In queste coordinate di pensiero e di azione Martina ha seguito i primi casi di affiancamento arrivati a Famiglie+: “Spesso i problemi delle persone con disabilità esulano dal campo prettamente medico e sanitario: c’è tutta un’area di bisogno che va oltre le necessità legate alla salute, a tecniche e tecnologie degli ausili, ma afferiscono al contesto e ai contesti in cui si vive. Casi in cui la compresenza di problemi diversi deve essere affrontata in toto, nella sua complessità, tenendo conto di tutti gli aspetti, perché una situazione raggiunga uno stato di equilibrio che non sarà mai definitivo, ma in continua evoluzione”.
Rientrano in questo quadro le prime situazioni affrontate, legate a minori con disabilità di famiglie straniere.

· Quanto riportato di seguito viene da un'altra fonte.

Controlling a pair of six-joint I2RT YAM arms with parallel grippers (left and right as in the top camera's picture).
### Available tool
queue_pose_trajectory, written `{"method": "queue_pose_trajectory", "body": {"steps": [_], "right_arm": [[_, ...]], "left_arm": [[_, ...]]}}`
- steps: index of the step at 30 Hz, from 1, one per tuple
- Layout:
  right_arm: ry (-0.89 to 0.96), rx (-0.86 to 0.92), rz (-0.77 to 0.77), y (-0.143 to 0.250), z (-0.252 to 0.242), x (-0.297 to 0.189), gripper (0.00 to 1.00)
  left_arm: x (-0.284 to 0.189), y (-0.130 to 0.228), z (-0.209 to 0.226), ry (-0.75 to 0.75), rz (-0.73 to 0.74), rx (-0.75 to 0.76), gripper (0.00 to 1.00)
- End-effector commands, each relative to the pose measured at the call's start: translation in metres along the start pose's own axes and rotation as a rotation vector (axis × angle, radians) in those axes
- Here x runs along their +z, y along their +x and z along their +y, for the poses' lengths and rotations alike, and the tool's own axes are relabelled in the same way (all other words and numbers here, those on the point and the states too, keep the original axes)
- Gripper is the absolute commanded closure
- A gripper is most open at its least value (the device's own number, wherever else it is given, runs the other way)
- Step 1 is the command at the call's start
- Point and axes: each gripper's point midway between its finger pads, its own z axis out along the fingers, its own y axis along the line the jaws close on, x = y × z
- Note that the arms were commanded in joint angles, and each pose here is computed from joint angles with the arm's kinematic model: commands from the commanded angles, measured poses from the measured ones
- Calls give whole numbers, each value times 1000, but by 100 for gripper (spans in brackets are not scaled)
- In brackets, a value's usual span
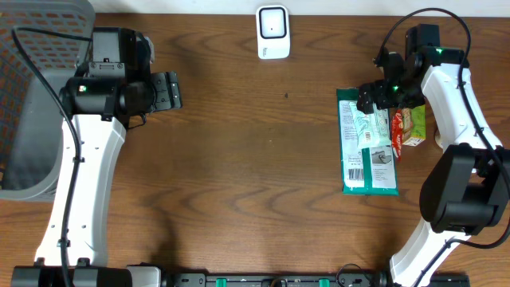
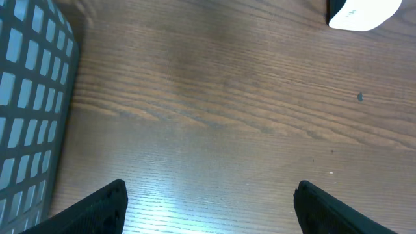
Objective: Scan the item barcode
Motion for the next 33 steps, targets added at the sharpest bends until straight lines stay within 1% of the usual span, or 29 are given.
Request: {"method": "queue_pose_trajectory", "body": {"steps": [1,14,17,19,21,25,31,33], "right_arm": [[14,-9,-25,-5,0,-9,1],[14,-9,-23,-5,0,-8,1],[19,-27,-58,-10,7,-23,1],[27,-47,-109,-14,15,-44,1],[42,-89,-215,-21,32,-87,1],[57,-158,-385,-20,62,-156,1],[71,-258,-665,11,106,-265,1],[113,-262,-731,24,107,-291,1]], "left_arm": [[-1,1,4,-15,0,1,17],[-1,1,4,-15,0,1,17],[-1,1,4,-15,0,1,17],[-1,1,4,-15,0,1,17],[-1,1,4,-15,0,1,17],[-1,1,4,-15,0,1,17],[-1,1,4,-15,0,1,17],[-1,1,4,-15,0,1,17]]}}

“Pur essendo ogni caso una situazione a se stante, mi sono accorta che nei casi di minori stranieri con disabilità ci sono alcune analogie. Mi sono resa conto che questo è un territorio assolutamente scoperto – spiega – . Una famiglia in cui gli adulti devono lavorare oltre la misura per mantenere un nucleo familiare magari molto numeroso avrà meno tempo per supportare il proprio bambino con disabilità, meno occasioni ed energie (fisiche, mentali, emotive così come economiche). Nel caso in cui una famiglia non è dentro il tessuto sociale non si conoscono tanti diritti e possibilità e maggiori sono le difficoltà da affrontare rispetto a una famiglia che ha radici nel territorio in cui abita, che ha una rete parentale e contatti”.
La parola d’ordine in questi casi ma anche in generale è sempre tessere reti e relazioni: “Non basta un singolo sostegno per crescere un bambino, c’è bisogno di tanti sostegni. Risposte a problemi diversi non si possono dare in solitudine ma con una squadra. Per questo la vera forza è la rete e la flessibilità di attivarsi, di volta in volta, riconoscendo nuovi incroci e svolte, creando nuovi ponti, nuove connessioni, nuove strade e nuovi destini. Perché camminando si traccia il cammino”.